A number of multi-target TKIs, including sunitinib, sorafenib, pazopanib, axitinib, vandetanib, cabozantinib, ponatinib, and regorafenib interfere with vascular endothelial growth factor (VEGF) signaling. These have been successful in targeting tumor angiogenesis and growth, but also carry a risk of introducing cardiovascular toxicities, primarily through endothelial cell death, capillary rarefication, and impaired vasodilation.  

There is variability in TKI-induced cardiovascular toxicity, the causes of which are poorly understood. The report’s authors said the phenomenon suggests that genetic, lifestyle, and/or therapeutic environment characteristics play a role in toxicity. Systems-based approaches could accelerate understanding of how these or other factors influence cardiovascular toxicity, and lead to the development of safe and effective therapies. 

The authors examined genomic variants underlying sunitinib-related cardiovascular toxicity, including pharmacokinetics, metabolism, pharmacodynamics, receptor ligand substrate, and downstream effectors. Each variant is associated with cardiovascular toxicity, the most common of which is hypertension. They discussed gene expression profiles, or transcriptomics, during TKI therapy, citing one study that showed that sunitinib-induced cardiovascular toxicity is mediated by direct inhibition of amp-activated protein kinase (AMPK), while lapatinib-induced toxicity results from activation of AMPK. The study, the authors wrote, “underscores the importance of recognizing different mechanisms that underlie toxicity from separate TKIs,” and limits generalizations about their effects.
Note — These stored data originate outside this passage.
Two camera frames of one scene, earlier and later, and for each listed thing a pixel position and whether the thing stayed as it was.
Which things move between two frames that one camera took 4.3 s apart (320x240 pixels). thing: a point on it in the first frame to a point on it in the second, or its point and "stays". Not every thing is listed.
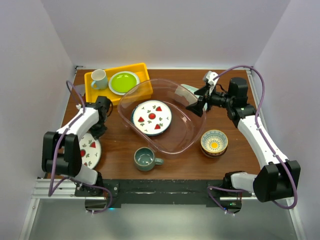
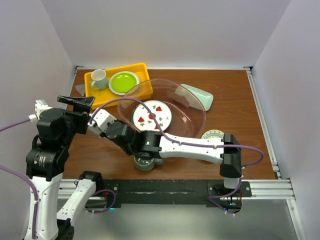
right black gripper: (197, 108) to (106, 125)
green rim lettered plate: (137, 116) stays
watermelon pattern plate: (151, 117) stays
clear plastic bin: (155, 110) stays
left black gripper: (95, 133) to (81, 105)
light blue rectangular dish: (188, 92) stays
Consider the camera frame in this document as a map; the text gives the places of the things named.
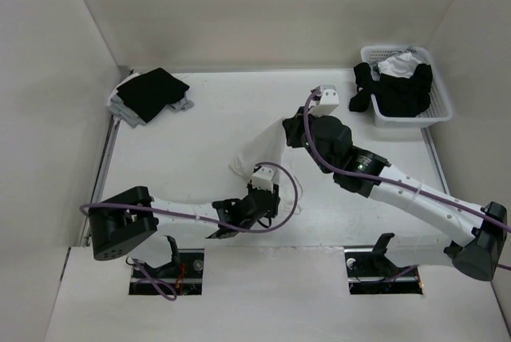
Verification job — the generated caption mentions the white tank top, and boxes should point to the white tank top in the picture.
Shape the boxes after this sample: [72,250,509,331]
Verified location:
[227,120,304,215]

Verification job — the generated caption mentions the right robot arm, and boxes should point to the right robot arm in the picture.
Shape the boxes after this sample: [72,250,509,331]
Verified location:
[283,109,510,281]

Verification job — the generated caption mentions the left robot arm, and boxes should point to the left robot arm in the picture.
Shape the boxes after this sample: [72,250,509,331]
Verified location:
[87,184,279,277]

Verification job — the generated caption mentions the black tank top hanging out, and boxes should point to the black tank top hanging out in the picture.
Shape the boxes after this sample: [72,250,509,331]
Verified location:
[348,62,377,113]

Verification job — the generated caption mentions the folded black tank top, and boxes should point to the folded black tank top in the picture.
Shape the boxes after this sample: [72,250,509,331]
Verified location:
[116,67,191,124]

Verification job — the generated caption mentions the folded grey tank tops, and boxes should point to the folded grey tank tops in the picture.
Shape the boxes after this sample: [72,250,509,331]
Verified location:
[105,72,196,129]

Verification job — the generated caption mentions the black garments in basket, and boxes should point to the black garments in basket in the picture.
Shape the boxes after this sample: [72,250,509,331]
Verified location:
[374,64,433,117]

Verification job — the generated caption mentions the white garment in basket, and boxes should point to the white garment in basket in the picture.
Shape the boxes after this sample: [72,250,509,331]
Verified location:
[376,52,423,78]

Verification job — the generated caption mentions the white plastic laundry basket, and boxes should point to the white plastic laundry basket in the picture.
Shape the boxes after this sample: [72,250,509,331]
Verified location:
[360,44,454,129]

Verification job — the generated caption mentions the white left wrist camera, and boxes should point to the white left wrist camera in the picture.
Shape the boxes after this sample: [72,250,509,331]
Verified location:
[250,166,275,192]

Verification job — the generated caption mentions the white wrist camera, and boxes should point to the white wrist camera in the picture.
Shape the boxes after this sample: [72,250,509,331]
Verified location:
[309,85,339,117]
[250,166,275,192]

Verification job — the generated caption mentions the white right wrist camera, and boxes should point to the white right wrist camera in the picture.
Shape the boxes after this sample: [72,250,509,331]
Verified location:
[309,85,339,117]

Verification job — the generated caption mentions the right metal table rail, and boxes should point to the right metal table rail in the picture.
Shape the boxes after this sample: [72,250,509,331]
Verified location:
[421,128,450,195]

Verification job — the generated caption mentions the metal table rail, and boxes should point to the metal table rail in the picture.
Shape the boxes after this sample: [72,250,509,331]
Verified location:
[421,128,450,195]
[77,111,119,246]

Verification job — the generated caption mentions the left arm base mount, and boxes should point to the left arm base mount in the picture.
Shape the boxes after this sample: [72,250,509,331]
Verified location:
[125,241,204,300]

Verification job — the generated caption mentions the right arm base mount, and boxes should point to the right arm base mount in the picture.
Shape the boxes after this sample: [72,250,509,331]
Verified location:
[344,233,423,295]

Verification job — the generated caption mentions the left metal table rail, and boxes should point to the left metal table rail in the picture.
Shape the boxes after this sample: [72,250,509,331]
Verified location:
[77,111,119,246]

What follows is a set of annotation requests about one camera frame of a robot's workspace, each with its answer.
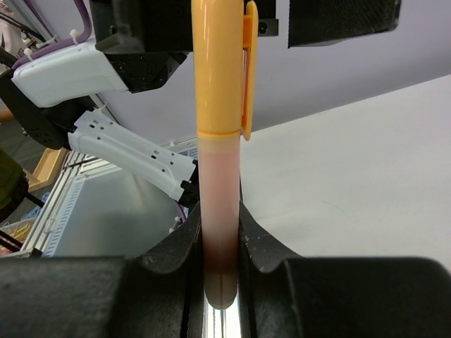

“Considering systems-based approaches to sunitinib-induced cardiotoxicity, the 2 most likely to be developed for this population may be genomics and transcriptomics,” said the report’s lead author, Sherry-Ann Brown, MD, PhD, of the Mayo Clinic in Rochester, Minnesota, in an email to Cancer Therapy Advisor. “Clinical trials could focus on whether screening for particular genomics variants or gene expression patterns and adjusting management accordingly influences outcomes. If so, then a strategy could be devised for timing and personnel needed for genomic and transcriptomic screening and appropriate follow-up in multidisciplinary clinical practice.”

RELATED: Better Treatment Options Needed for Patients With CML in Blast Phase

The report noted that a number of studies have investigated genomic and transcriptomic features of TKI-induced cardiovascular toxicity. Some of these are developing distinct cell lines that could be used to assess the mechanisms of toxicity. The authors suggested that similar clinical studies could “identify a gene expression profile unique to individuals who develop TKI-induced cardiovascular toxicity.”